What does the `E` represent in Einstein's equation, `E=mc^2`?

Answer 1

The E represents the energy that released in the annihilation of a mass m, and vice-versa.

Explanation:

If you measure the mass of a lump of coal and then burn it. Is that mass annihilated? No . If you gather the ashes, all the smoke and gasses given off and determine the mass of all that, you will find that the mass you measured before and the total of the masses you measured after were equal.

In nuclear reactions, like those in the sun or in an atomic energy plant, mass is annihilated. If you could have measured the mass of the all the mass of the original atoms and all the atoms and perhaps some smaller particles that result, you would find that some mass has disappeared. Call that discrepancy `m_"missing"`.

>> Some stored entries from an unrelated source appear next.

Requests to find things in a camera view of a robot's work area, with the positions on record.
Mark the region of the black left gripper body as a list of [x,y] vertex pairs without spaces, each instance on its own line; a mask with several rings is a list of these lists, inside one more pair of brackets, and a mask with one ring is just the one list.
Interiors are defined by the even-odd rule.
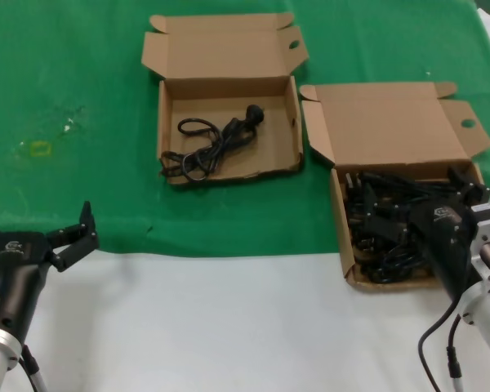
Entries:
[[0,231],[0,329],[18,341],[27,337],[51,257],[44,234]]

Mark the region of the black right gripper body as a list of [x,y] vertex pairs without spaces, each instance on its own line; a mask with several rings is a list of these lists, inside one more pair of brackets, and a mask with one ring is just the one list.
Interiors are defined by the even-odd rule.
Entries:
[[449,297],[458,298],[478,280],[475,272],[467,271],[476,231],[467,206],[442,199],[419,203],[410,210],[408,228]]

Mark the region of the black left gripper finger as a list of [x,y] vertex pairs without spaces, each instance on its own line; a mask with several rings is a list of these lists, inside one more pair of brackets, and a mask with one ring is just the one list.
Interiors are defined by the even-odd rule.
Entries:
[[51,249],[51,264],[64,272],[99,248],[99,237],[91,204],[86,201],[81,210],[79,222],[45,235]]

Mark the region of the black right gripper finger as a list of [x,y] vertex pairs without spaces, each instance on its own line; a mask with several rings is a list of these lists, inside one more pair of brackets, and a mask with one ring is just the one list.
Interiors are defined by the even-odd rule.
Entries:
[[489,201],[490,188],[475,182],[457,168],[448,169],[448,179],[456,191],[455,198],[459,203],[472,207]]
[[404,245],[408,242],[410,209],[421,191],[416,185],[362,185],[363,229],[368,234]]

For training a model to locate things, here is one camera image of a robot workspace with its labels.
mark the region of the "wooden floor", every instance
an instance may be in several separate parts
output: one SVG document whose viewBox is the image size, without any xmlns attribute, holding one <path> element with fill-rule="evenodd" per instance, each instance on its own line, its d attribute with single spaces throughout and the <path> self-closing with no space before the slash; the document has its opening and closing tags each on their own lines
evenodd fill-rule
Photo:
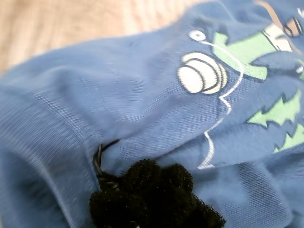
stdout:
<svg viewBox="0 0 304 228">
<path fill-rule="evenodd" d="M 0 0 L 0 72 L 68 44 L 157 29 L 202 1 Z"/>
</svg>

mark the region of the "black pom-pom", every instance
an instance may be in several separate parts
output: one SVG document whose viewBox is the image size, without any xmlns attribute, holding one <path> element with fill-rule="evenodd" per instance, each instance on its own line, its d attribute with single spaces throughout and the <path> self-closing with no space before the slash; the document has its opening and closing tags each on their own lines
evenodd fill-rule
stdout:
<svg viewBox="0 0 304 228">
<path fill-rule="evenodd" d="M 152 160 L 141 160 L 132 165 L 125 176 L 121 188 L 133 194 L 151 191 L 161 180 L 161 169 Z"/>
<path fill-rule="evenodd" d="M 145 228 L 150 220 L 144 200 L 122 190 L 94 192 L 90 213 L 97 228 Z"/>
<path fill-rule="evenodd" d="M 161 169 L 154 161 L 142 160 L 122 177 L 103 172 L 102 149 L 113 143 L 100 146 L 93 160 L 102 190 L 90 199 L 97 228 L 224 227 L 224 218 L 192 193 L 192 176 L 179 164 Z"/>
<path fill-rule="evenodd" d="M 211 206 L 193 195 L 196 209 L 188 216 L 181 228 L 223 228 L 226 221 Z"/>
<path fill-rule="evenodd" d="M 196 207 L 192 194 L 181 188 L 159 188 L 147 202 L 153 218 L 151 228 L 178 228 Z"/>
<path fill-rule="evenodd" d="M 179 187 L 192 192 L 193 181 L 191 174 L 181 165 L 175 164 L 162 170 L 162 179 L 173 187 Z"/>
</svg>

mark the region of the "cream-colored nose print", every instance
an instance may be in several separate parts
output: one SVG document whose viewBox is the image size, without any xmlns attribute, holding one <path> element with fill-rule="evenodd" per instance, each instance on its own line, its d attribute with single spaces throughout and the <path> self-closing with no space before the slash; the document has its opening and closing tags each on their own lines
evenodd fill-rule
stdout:
<svg viewBox="0 0 304 228">
<path fill-rule="evenodd" d="M 224 67 L 200 52 L 191 52 L 182 57 L 185 63 L 178 69 L 181 84 L 190 93 L 214 94 L 227 84 Z"/>
</svg>

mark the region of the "blue fabric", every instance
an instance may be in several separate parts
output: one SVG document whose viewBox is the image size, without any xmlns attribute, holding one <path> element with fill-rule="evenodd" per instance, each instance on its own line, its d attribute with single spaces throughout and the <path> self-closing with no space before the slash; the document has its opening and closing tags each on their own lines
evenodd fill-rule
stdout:
<svg viewBox="0 0 304 228">
<path fill-rule="evenodd" d="M 304 227 L 304 2 L 223 0 L 0 79 L 4 228 L 90 228 L 102 167 L 180 163 L 226 228 Z"/>
</svg>

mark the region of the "black wire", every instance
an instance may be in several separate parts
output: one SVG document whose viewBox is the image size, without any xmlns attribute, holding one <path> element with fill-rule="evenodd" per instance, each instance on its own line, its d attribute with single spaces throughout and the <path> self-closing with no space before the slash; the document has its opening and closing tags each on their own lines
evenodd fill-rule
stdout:
<svg viewBox="0 0 304 228">
<path fill-rule="evenodd" d="M 108 186 L 110 186 L 111 189 L 114 189 L 114 190 L 118 190 L 118 183 L 114 181 L 114 178 L 111 178 L 111 175 L 108 175 L 108 174 L 106 174 L 102 171 L 102 169 L 101 169 L 101 157 L 102 157 L 102 153 L 107 148 L 114 145 L 118 141 L 119 140 L 117 139 L 117 140 L 107 144 L 105 147 L 102 144 L 100 144 L 99 147 L 98 147 L 98 151 L 93 156 L 93 166 L 94 166 L 94 169 L 96 171 L 96 176 L 98 178 L 98 181 L 99 181 L 100 185 L 106 185 L 106 188 L 108 188 Z"/>
</svg>

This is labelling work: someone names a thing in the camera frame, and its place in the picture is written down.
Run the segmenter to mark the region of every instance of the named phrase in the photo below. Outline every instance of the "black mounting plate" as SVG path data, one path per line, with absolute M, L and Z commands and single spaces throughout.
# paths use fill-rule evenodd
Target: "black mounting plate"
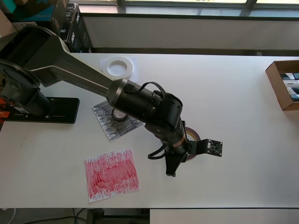
M 80 100 L 78 98 L 47 97 L 53 104 L 48 116 L 40 117 L 21 113 L 13 107 L 8 108 L 10 115 L 4 121 L 74 124 L 76 122 Z

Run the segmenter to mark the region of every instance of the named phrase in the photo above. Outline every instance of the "white tape roll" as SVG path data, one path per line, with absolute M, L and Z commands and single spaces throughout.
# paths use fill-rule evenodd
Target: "white tape roll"
M 126 71 L 121 75 L 113 74 L 113 72 L 111 71 L 111 67 L 115 65 L 124 67 Z M 125 57 L 111 57 L 105 61 L 102 70 L 105 75 L 111 76 L 113 79 L 129 78 L 133 73 L 133 64 L 129 59 Z

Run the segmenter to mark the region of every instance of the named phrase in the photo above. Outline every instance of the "roll of tape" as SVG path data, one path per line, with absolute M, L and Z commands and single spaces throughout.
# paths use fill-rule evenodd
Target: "roll of tape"
M 112 63 L 115 63 L 115 64 L 125 63 L 127 69 L 122 75 L 119 75 L 119 76 L 115 75 L 115 74 L 111 74 L 109 72 L 109 68 Z M 133 64 L 131 63 L 131 61 L 129 59 L 127 59 L 125 57 L 120 57 L 120 56 L 111 57 L 105 61 L 102 71 L 104 72 L 105 75 L 111 76 L 112 78 L 117 78 L 117 79 L 129 78 L 133 73 Z

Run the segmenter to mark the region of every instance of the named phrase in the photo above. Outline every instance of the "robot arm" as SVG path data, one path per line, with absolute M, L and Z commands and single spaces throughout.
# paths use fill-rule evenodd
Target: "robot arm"
M 48 87 L 66 81 L 106 97 L 112 107 L 144 122 L 146 129 L 162 141 L 162 147 L 151 153 L 149 159 L 165 157 L 167 175 L 175 176 L 187 154 L 221 156 L 222 143 L 187 139 L 185 123 L 180 118 L 182 102 L 159 84 L 139 86 L 127 79 L 111 80 L 76 58 L 47 29 L 28 26 L 14 36 L 0 51 L 0 72 L 7 83 L 0 97 L 35 116 L 51 111 L 51 103 L 38 88 L 40 84 Z M 145 89 L 148 84 L 154 84 L 159 91 Z M 155 156 L 163 150 L 161 156 Z

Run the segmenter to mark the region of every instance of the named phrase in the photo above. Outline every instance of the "red scribbled paper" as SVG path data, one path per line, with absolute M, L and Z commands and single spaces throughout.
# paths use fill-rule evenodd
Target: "red scribbled paper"
M 131 149 L 87 158 L 85 171 L 89 202 L 140 188 Z

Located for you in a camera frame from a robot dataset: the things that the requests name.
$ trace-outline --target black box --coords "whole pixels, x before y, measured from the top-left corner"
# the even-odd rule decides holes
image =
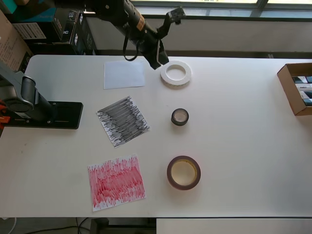
[[[70,10],[68,15],[68,21],[73,21],[77,24],[81,35],[83,37],[83,42],[87,48],[87,55],[95,55],[95,51],[97,50],[96,44],[94,42],[87,18],[78,10]]]
[[[97,47],[94,42],[87,18],[84,17],[83,12],[79,13],[77,25],[82,31],[83,42],[87,48],[87,54],[95,55],[95,50],[97,50]]]
[[[26,43],[61,41],[69,10],[49,8],[36,15],[38,5],[36,0],[31,0],[8,15],[8,19]]]
[[[84,55],[86,47],[76,23],[68,21],[61,42],[34,43],[29,48],[35,55]]]

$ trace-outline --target small black tape roll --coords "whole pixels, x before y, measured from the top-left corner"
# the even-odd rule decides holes
[[[177,126],[185,125],[188,120],[189,120],[189,113],[182,108],[176,109],[175,111],[173,111],[171,115],[171,122]]]

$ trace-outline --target red scribbles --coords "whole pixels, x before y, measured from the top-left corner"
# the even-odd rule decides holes
[[[145,198],[136,155],[88,167],[93,211]]]

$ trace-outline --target metal stand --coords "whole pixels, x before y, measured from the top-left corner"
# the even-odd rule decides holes
[[[81,102],[49,101],[53,107],[56,117],[47,121],[35,121],[33,119],[21,118],[14,112],[8,112],[10,122],[5,127],[26,128],[58,128],[77,129],[79,127],[83,104]]]

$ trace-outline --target brown box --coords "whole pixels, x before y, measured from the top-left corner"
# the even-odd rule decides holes
[[[312,63],[288,63],[277,73],[295,116],[312,115],[312,106],[305,105],[292,77],[311,75]]]
[[[13,71],[25,72],[31,56],[24,40],[0,11],[0,61]]]

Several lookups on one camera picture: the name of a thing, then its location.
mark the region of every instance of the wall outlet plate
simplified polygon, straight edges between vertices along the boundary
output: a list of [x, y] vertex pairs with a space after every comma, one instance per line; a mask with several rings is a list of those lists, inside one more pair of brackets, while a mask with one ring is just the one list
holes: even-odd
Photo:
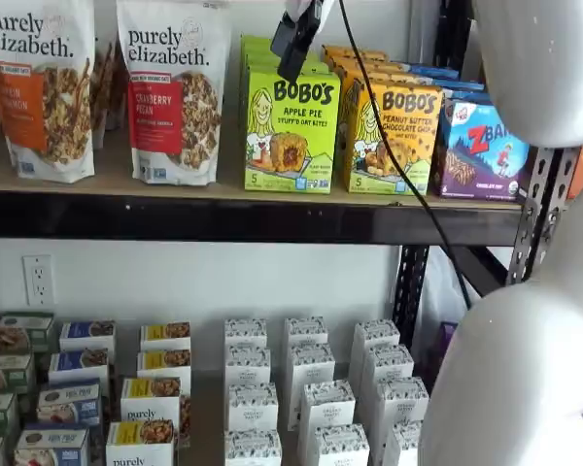
[[25, 255], [22, 260], [28, 306], [35, 309], [53, 309], [55, 302], [51, 255]]

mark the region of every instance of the oat bar image
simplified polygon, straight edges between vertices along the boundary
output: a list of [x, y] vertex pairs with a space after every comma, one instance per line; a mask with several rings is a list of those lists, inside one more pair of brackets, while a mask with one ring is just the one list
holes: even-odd
[[198, 170], [210, 158], [210, 153], [218, 145], [217, 130], [221, 125], [218, 112], [218, 96], [201, 73], [183, 73], [182, 82], [184, 106], [182, 108], [181, 153], [168, 153], [168, 157], [178, 165]]
[[43, 72], [43, 119], [47, 147], [41, 157], [67, 165], [85, 154], [90, 137], [87, 59], [82, 75], [73, 68], [46, 68]]
[[307, 155], [307, 140], [294, 133], [277, 133], [270, 140], [270, 157], [276, 172], [299, 172]]

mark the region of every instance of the granola bag
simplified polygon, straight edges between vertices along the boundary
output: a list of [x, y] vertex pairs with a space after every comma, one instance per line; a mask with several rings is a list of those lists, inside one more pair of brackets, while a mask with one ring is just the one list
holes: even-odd
[[220, 5], [119, 0], [133, 177], [216, 180], [230, 27]]
[[95, 62], [90, 77], [90, 125], [93, 148], [104, 147], [117, 45], [117, 3], [95, 0]]
[[94, 48], [92, 0], [0, 0], [0, 118], [21, 177], [94, 174]]

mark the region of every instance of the food package
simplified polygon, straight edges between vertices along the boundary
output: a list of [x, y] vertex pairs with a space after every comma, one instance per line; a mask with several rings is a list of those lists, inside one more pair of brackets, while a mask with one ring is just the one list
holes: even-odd
[[356, 396], [360, 395], [365, 351], [368, 348], [385, 343], [392, 345], [399, 343], [399, 330], [397, 330], [392, 320], [384, 318], [361, 322], [355, 325], [348, 380]]
[[259, 64], [247, 74], [245, 188], [330, 193], [337, 76], [308, 70], [288, 83]]
[[175, 464], [174, 437], [173, 422], [169, 419], [113, 422], [106, 443], [106, 464]]
[[[442, 91], [436, 86], [371, 80], [389, 146], [400, 168], [426, 194]], [[408, 194], [378, 129], [364, 80], [355, 79], [343, 105], [348, 113], [344, 180], [350, 192]]]
[[23, 178], [94, 174], [93, 16], [90, 0], [0, 0], [0, 118]]
[[222, 5], [119, 0], [133, 177], [216, 180], [231, 28]]
[[94, 0], [94, 4], [95, 60], [90, 76], [90, 125], [93, 148], [102, 149], [117, 52], [117, 2]]
[[432, 164], [432, 179], [444, 197], [516, 199], [529, 145], [513, 135], [497, 109], [484, 100], [445, 99]]
[[351, 424], [357, 400], [347, 381], [309, 383], [302, 387], [298, 458], [309, 462], [309, 451], [315, 439], [315, 429]]

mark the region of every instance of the green box
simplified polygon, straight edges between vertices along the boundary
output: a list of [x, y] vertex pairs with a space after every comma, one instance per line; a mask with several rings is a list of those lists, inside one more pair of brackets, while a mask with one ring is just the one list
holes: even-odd
[[334, 73], [288, 83], [271, 66], [248, 68], [246, 189], [330, 193], [340, 86]]

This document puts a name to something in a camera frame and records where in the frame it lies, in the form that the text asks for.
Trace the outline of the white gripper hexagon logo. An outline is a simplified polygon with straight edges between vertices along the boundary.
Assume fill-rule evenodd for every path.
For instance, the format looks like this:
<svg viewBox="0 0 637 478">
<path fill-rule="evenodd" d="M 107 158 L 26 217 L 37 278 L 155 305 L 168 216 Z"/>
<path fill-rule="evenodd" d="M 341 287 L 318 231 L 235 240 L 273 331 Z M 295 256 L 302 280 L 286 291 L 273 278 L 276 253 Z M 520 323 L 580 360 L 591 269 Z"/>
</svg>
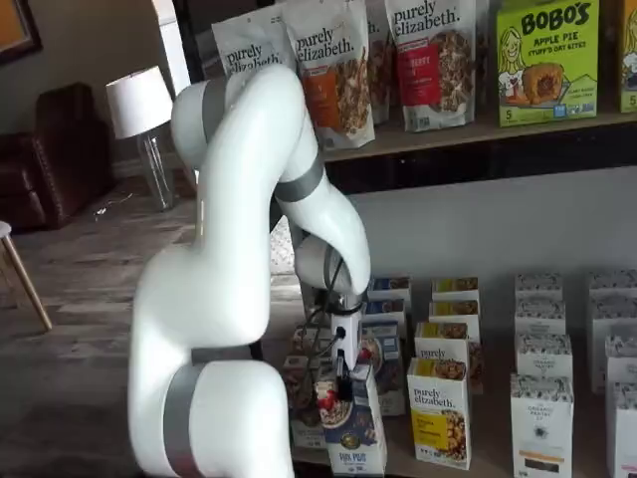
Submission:
<svg viewBox="0 0 637 478">
<path fill-rule="evenodd" d="M 360 349 L 361 307 L 330 313 L 330 329 L 334 339 L 331 358 L 335 368 L 335 388 L 339 399 L 352 399 L 353 368 Z"/>
</svg>

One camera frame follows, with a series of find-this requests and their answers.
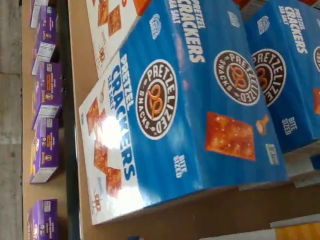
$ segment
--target box
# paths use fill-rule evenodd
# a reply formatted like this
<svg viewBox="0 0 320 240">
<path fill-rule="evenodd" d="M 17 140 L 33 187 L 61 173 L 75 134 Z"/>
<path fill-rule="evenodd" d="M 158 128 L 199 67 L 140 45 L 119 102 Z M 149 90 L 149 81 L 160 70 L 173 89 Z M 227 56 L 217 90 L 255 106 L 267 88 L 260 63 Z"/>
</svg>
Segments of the box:
<svg viewBox="0 0 320 240">
<path fill-rule="evenodd" d="M 59 120 L 41 118 L 31 144 L 30 183 L 49 180 L 59 167 Z"/>
<path fill-rule="evenodd" d="M 233 0 L 236 4 L 239 4 L 241 13 L 244 20 L 247 20 L 253 14 L 255 14 L 268 0 Z M 315 8 L 320 8 L 320 0 L 300 0 Z"/>
<path fill-rule="evenodd" d="M 86 0 L 99 77 L 150 2 L 151 0 Z"/>
<path fill-rule="evenodd" d="M 197 3 L 152 1 L 79 108 L 93 224 L 287 179 L 238 7 Z"/>
<path fill-rule="evenodd" d="M 61 66 L 40 62 L 32 93 L 32 129 L 41 118 L 56 118 L 62 109 Z"/>
<path fill-rule="evenodd" d="M 320 12 L 270 0 L 245 26 L 286 160 L 320 154 Z"/>
<path fill-rule="evenodd" d="M 28 240 L 58 240 L 58 200 L 38 200 L 27 215 Z"/>
<path fill-rule="evenodd" d="M 55 6 L 56 0 L 31 0 L 30 1 L 30 28 L 36 29 L 38 26 L 39 12 L 42 5 Z"/>
<path fill-rule="evenodd" d="M 261 231 L 201 238 L 200 240 L 319 240 L 320 222 Z"/>
<path fill-rule="evenodd" d="M 57 12 L 55 8 L 45 5 L 40 7 L 32 53 L 32 75 L 37 74 L 40 61 L 50 62 L 56 48 L 56 18 Z"/>
</svg>

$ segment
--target pretzelized logo
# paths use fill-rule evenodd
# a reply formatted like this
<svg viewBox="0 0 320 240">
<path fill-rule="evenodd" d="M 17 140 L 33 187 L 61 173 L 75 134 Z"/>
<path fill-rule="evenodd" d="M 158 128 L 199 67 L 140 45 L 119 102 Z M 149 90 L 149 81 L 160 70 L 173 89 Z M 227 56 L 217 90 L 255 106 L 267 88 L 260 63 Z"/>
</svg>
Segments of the pretzelized logo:
<svg viewBox="0 0 320 240">
<path fill-rule="evenodd" d="M 214 60 L 214 74 L 222 90 L 237 103 L 252 106 L 258 102 L 257 76 L 239 53 L 231 50 L 220 52 Z"/>
<path fill-rule="evenodd" d="M 273 49 L 261 49 L 252 55 L 260 86 L 268 106 L 280 96 L 287 77 L 287 67 L 281 54 Z"/>
<path fill-rule="evenodd" d="M 171 127 L 178 102 L 177 78 L 167 61 L 157 59 L 141 76 L 136 94 L 136 117 L 142 132 L 161 139 Z"/>
<path fill-rule="evenodd" d="M 314 56 L 314 63 L 316 65 L 316 68 L 320 72 L 320 46 L 318 46 L 313 53 Z"/>
</svg>

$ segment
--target floor
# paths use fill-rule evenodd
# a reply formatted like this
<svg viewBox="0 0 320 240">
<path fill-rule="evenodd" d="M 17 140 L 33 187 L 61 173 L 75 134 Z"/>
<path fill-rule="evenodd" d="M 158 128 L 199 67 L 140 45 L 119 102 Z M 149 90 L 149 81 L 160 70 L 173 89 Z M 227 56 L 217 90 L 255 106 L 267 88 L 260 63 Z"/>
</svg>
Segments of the floor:
<svg viewBox="0 0 320 240">
<path fill-rule="evenodd" d="M 22 29 L 18 0 L 0 0 L 0 240 L 22 239 Z"/>
</svg>

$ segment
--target shelf
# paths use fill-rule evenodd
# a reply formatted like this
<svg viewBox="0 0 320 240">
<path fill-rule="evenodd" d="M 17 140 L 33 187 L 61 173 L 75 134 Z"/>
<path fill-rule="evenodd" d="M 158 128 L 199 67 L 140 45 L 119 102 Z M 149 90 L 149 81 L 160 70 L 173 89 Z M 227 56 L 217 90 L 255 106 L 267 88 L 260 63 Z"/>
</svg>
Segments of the shelf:
<svg viewBox="0 0 320 240">
<path fill-rule="evenodd" d="M 98 76 L 86 0 L 69 0 L 68 7 L 83 240 L 126 240 L 137 235 L 152 240 L 195 240 L 268 229 L 274 221 L 320 213 L 320 186 L 295 189 L 287 184 L 265 190 L 213 191 L 179 205 L 170 204 L 158 211 L 92 226 L 78 109 Z"/>
</svg>

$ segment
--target purple snack box
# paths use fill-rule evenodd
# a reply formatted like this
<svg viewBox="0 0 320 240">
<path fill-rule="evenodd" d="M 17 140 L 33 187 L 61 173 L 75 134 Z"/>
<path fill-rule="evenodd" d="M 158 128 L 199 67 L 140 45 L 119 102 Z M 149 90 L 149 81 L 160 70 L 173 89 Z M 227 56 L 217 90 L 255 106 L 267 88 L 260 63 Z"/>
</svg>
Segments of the purple snack box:
<svg viewBox="0 0 320 240">
<path fill-rule="evenodd" d="M 57 44 L 56 9 L 50 6 L 40 6 L 38 25 L 32 53 L 31 74 L 38 72 L 39 62 L 50 62 Z"/>
<path fill-rule="evenodd" d="M 58 240 L 58 200 L 36 201 L 28 212 L 27 224 L 28 240 Z"/>
<path fill-rule="evenodd" d="M 62 108 L 61 66 L 40 62 L 32 95 L 32 129 L 41 118 L 56 118 Z"/>
<path fill-rule="evenodd" d="M 30 183 L 45 183 L 59 166 L 59 120 L 41 118 L 31 144 Z"/>
<path fill-rule="evenodd" d="M 49 0 L 31 0 L 30 1 L 30 28 L 36 29 L 38 25 L 39 12 L 41 5 L 48 5 Z"/>
</svg>

The thing is, there would also be a large amount of energy among the products of that nuclear reaction. That energy is the `E` of the equation
`E=mc^2`.

Assume that you measured the amount of energy released and then converted that equation into
`m = E/c^2`.
Now plug the speed of light and your measurement of the energy released into the revised version of Einstein's formula you would obtain a value for m. Compared that value of m to the discrepancy `m_"missing"`, you would find them to be equal.o

So Einstein is telling us that mass and energy are equivalent and his formula is how to calculate the relationship. Note: only unusual situations allow mass to convert to energy, or energy to convert to mass.

I hope this helps,
Steve

Answer 2

Just adding a quick relativistic perspective to Steve's answer:

Where special relativity is considered, the quantity `"mc"^2` represents the rest energy `E_0`. The rest energy is in effect the relativistic total energy of a particle measured in a frame of reference in which the particle is at rest. Sometimes `"m"` in this equation is referred to as the rest mass `m_0` to distinguish it from the relativistic mass.

The equation `"E"_0="mc"^2` suggests that mass can be expressed in units of energy divided by the speed of light squared `"c"^2`, such as `"MeV"//"c"^2`. For example, a proton has a rest energy of `938 "MeV"` and thus a mass of `938 "MeV"//"c"^2`.

The relativistic total energy is given as `E=K+E_0`, which is the sum of the particle's kinetic energy and rest energy. We can see that the rest energy plays a roll here analogous to the potential energy we are used to seeing in calculations of energy.